→ **Instructions to follow**: Each line below must be reproduced exactly, though the pictures are to be dropped.

→ **Data excerpt**:
..............................
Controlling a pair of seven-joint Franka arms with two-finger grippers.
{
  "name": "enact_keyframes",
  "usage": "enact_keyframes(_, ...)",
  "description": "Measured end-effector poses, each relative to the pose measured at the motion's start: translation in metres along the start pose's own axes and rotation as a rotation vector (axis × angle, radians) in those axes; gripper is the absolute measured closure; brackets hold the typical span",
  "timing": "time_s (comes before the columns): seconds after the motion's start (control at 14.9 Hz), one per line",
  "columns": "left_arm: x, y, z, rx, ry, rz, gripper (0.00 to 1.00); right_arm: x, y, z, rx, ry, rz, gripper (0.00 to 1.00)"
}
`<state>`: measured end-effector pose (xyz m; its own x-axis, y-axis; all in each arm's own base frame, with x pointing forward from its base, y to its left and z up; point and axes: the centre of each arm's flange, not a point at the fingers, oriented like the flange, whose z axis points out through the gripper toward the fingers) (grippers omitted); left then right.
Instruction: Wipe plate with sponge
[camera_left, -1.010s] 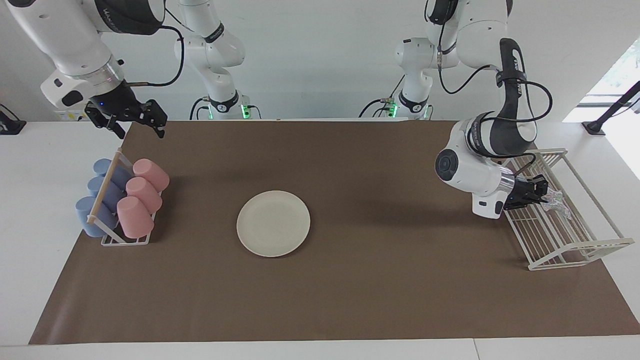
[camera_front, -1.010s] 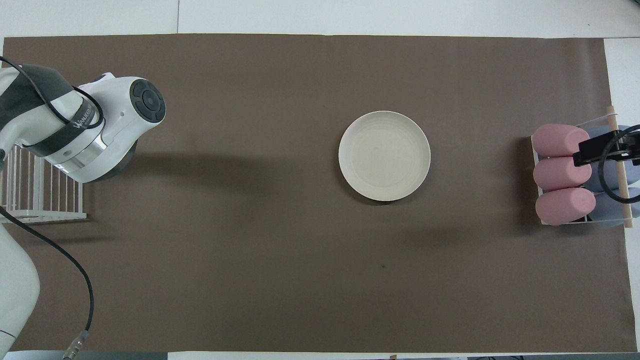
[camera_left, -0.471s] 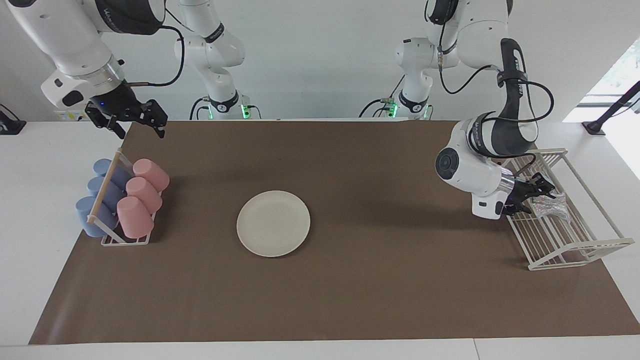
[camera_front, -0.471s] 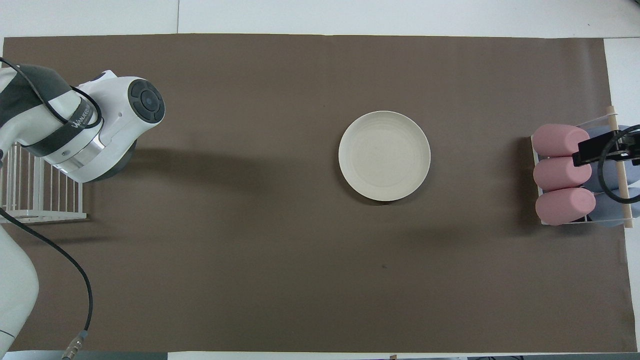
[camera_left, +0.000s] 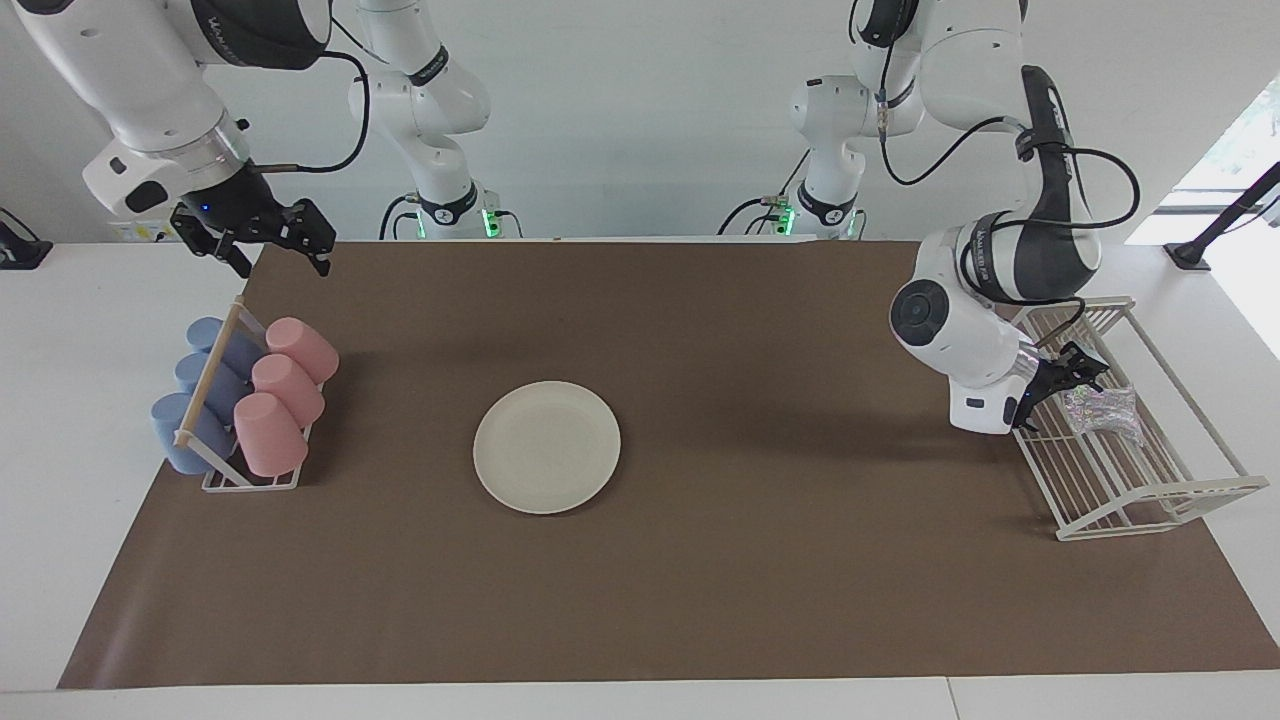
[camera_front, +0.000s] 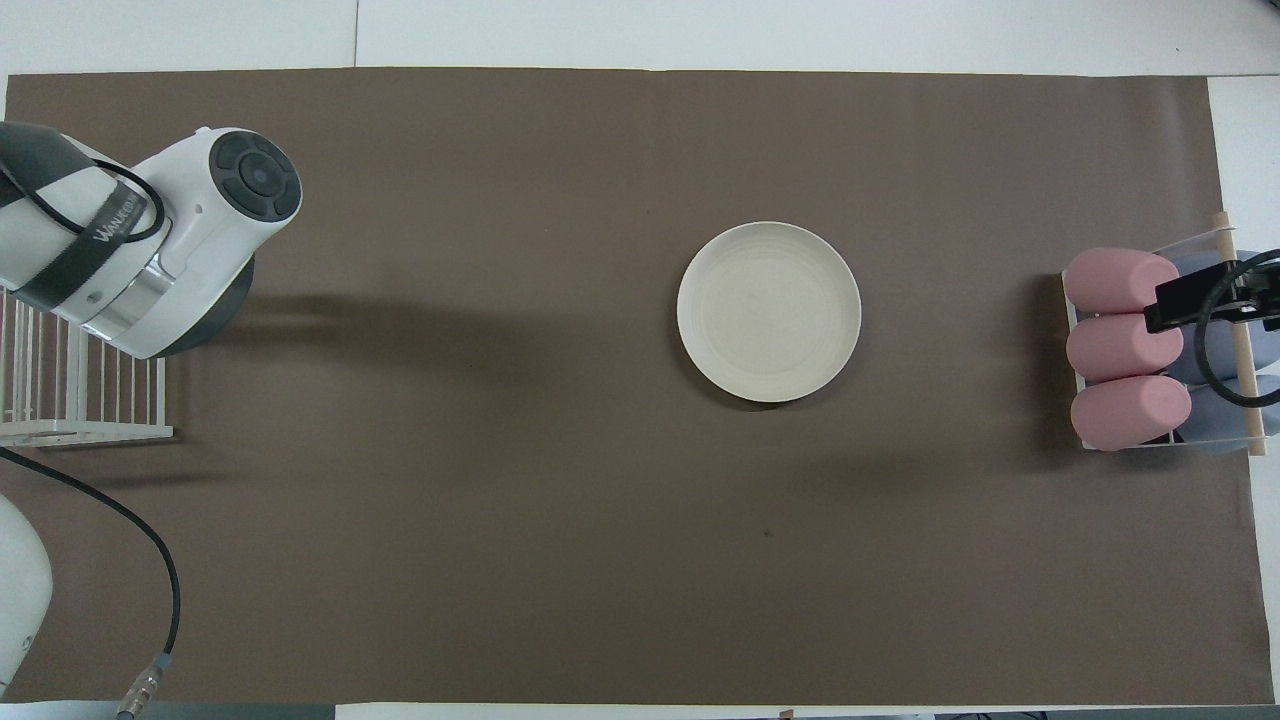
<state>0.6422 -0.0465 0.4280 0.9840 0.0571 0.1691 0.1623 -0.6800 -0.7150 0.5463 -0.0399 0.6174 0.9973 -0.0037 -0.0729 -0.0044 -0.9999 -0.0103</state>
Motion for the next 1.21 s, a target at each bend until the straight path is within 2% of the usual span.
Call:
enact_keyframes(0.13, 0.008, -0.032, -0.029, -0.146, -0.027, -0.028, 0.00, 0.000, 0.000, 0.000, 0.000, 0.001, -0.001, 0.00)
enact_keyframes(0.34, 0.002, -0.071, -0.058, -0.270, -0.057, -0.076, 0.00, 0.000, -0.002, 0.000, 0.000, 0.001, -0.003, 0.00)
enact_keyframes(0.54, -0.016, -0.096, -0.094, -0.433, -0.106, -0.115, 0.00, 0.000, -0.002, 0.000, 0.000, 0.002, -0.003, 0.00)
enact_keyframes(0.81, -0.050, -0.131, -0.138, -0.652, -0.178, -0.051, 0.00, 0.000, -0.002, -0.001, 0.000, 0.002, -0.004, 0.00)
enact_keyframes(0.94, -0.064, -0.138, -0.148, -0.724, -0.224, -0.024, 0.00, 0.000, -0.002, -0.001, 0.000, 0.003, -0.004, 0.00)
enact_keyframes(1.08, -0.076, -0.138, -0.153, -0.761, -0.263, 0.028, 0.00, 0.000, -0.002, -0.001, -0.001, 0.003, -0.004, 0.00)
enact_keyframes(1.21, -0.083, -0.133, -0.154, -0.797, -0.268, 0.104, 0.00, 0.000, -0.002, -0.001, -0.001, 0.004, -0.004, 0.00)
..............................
→ **Response area**:
Controlling a pair of seven-joint Franka arms with two-finger grippers.
{
  "name": "enact_keyframes",
  "usage": "enact_keyframes(_, ...)",
  "description": "Measured end-effector poses, each relative to the pose measured at the motion's start: translation in metres along the start pose's own axes and rotation as a rotation vector (axis × angle, radians) in those axes; gripper is the absolute measured closure; brackets hold the typical span",
  "timing": "time_s (comes before the columns): seconds after the motion's start (control at 14.9 Hz), one per line",
  "columns": "left_arm: x, y, z, rx, ry, rz, gripper (0.00 to 1.00); right_arm: x, y, z, rx, ry, rz, gripper (0.00 to 1.00)"
}
`<state>`: measured end-effector pose (xyz m; its own x-axis, y-axis; all in each arm's own base frame, with x pointing forward from its base, y to its left and z up; point and axes: the centre of each arm's flange, not a point at the fingers, oriented like the flange, whose z axis points out through the gripper toward the fingers) (grippers omitted); left then right.
Instruction: Wipe plate with sponge
[camera_left, -1.010s] 
[camera_front, -1.010s] 
[camera_left, -0.471s] 
[camera_front, -0.471s] 
[camera_left, +0.000s] 
[camera_front, +0.000s] 
<state>0.6422 -0.0465 0.4280 0.9840 0.0571 0.1691 0.1623 -0.6800 -0.7150 0.5463 -0.0399 0.6174 0.9973 -0.0037 -0.0729 -0.0044 -0.9999 -0.0103</state>
Motion for the next 1.21 s, a target at each bend until the straight path is within 2% of the usual span.
Call:
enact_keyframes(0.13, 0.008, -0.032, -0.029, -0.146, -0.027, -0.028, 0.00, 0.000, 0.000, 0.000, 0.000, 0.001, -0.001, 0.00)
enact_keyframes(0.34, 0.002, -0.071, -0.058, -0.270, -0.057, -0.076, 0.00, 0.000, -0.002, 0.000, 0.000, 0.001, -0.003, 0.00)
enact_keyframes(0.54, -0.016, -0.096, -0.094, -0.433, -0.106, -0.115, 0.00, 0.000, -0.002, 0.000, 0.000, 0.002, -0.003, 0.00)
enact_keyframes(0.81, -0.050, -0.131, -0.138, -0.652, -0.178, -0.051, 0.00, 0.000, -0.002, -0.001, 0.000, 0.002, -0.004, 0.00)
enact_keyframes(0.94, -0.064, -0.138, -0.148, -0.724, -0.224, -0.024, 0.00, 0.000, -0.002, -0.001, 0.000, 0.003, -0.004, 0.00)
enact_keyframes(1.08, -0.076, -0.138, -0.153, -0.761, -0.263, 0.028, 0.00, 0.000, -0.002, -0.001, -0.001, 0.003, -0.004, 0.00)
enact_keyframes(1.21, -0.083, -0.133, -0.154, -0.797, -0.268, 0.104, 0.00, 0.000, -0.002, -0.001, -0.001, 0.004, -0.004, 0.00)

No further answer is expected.